Exercise goal
Please print every line of the material below exactly.

>>>>>

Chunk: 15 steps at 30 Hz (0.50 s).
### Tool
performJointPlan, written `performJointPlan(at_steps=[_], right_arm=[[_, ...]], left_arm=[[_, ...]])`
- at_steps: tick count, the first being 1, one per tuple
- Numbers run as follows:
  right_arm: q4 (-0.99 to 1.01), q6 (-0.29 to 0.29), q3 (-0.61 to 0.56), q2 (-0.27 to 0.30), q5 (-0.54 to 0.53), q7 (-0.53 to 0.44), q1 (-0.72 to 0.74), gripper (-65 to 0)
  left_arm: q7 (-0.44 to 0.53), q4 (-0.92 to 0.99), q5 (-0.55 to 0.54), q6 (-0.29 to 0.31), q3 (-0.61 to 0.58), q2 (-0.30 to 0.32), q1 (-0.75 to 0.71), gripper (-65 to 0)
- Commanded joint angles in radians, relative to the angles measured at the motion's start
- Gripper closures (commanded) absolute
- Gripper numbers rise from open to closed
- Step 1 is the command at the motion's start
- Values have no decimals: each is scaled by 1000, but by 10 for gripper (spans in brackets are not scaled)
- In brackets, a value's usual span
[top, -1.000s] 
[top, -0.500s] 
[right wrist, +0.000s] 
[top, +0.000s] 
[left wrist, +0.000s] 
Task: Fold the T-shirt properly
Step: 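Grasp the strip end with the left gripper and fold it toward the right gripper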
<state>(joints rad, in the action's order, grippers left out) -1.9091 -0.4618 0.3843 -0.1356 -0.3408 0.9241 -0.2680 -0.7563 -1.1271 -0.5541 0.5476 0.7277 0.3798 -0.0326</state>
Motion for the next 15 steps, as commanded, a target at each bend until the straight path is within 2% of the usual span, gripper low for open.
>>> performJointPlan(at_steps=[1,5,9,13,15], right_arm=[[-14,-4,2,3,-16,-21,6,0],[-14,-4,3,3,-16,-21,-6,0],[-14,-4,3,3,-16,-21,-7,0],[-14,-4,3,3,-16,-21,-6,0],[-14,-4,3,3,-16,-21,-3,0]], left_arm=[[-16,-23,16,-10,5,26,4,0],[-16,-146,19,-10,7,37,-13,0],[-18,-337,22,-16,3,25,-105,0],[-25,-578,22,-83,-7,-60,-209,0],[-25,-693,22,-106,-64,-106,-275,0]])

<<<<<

Task answer
Chunk: 15 steps at 30 Hz (0.50 s).
### Tool
performJointPlan, written `performJointPlan(at_steps=[_], right_arm=[[_, ...]], left_arm=[[_, ...]])`
- at_steps: tick count, the first being 1, one per tuple
- Numbers run as follows:
  right_arm: q4 (-0.99 to 1.01), q6 (-0.29 to 0.29), q3 (-0.61 to 0.56), q2 (-0.27 to 0.30), q5 (-0.54 to 0.53), q7 (-0.53 to 0.44), q1 (-0.72 to 0.74), gripper (-65 to 0)
  left_arm: q7 (-0.44 to 0.53), q4 (-0.92 to 0.99), q5 (-0.55 to 0.54), q6 (-0.29 to 0.31), q3 (-0.61 to 0.58), q2 (-0.30 to 0.32), q1 (-0.75 to 0.71), gripper (-65 to 0)
- Commanded joint angles in radians, relative to the angles measured at the motion's start
- Gripper closures (commanded) absolute
- Gripper numbers rise from open to closed
- Step 1 is the command at the motion's start
- Values have no decimals: each is scaled by 1000, but by 10 for gripper (spans in brackets are not scaled)
- In brackets, a value's usual span
[top, -1.000s] 
[top, -0.500s] 
[right wrist, +0.000s] 
[top, +0.000s] 
[left wrist, +0.000s] 
Task: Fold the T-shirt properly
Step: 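Grasp the strip end with the left gripper and fold it toward the right gripper
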<state>(joints rad, in the action's order, grippers left out) -1.9091 -0.4618 0.3843 -0.1356 -0.3408 0.9241 -0.2680 -0.7563 -1.1271 -0.5541 0.5476 0.7277 0.3798 -0.0326</state>
Motion for the next 15 steps, as commanded, a target at each bend until the straight path is within 2% of the usual span, gripper low for open.
>>> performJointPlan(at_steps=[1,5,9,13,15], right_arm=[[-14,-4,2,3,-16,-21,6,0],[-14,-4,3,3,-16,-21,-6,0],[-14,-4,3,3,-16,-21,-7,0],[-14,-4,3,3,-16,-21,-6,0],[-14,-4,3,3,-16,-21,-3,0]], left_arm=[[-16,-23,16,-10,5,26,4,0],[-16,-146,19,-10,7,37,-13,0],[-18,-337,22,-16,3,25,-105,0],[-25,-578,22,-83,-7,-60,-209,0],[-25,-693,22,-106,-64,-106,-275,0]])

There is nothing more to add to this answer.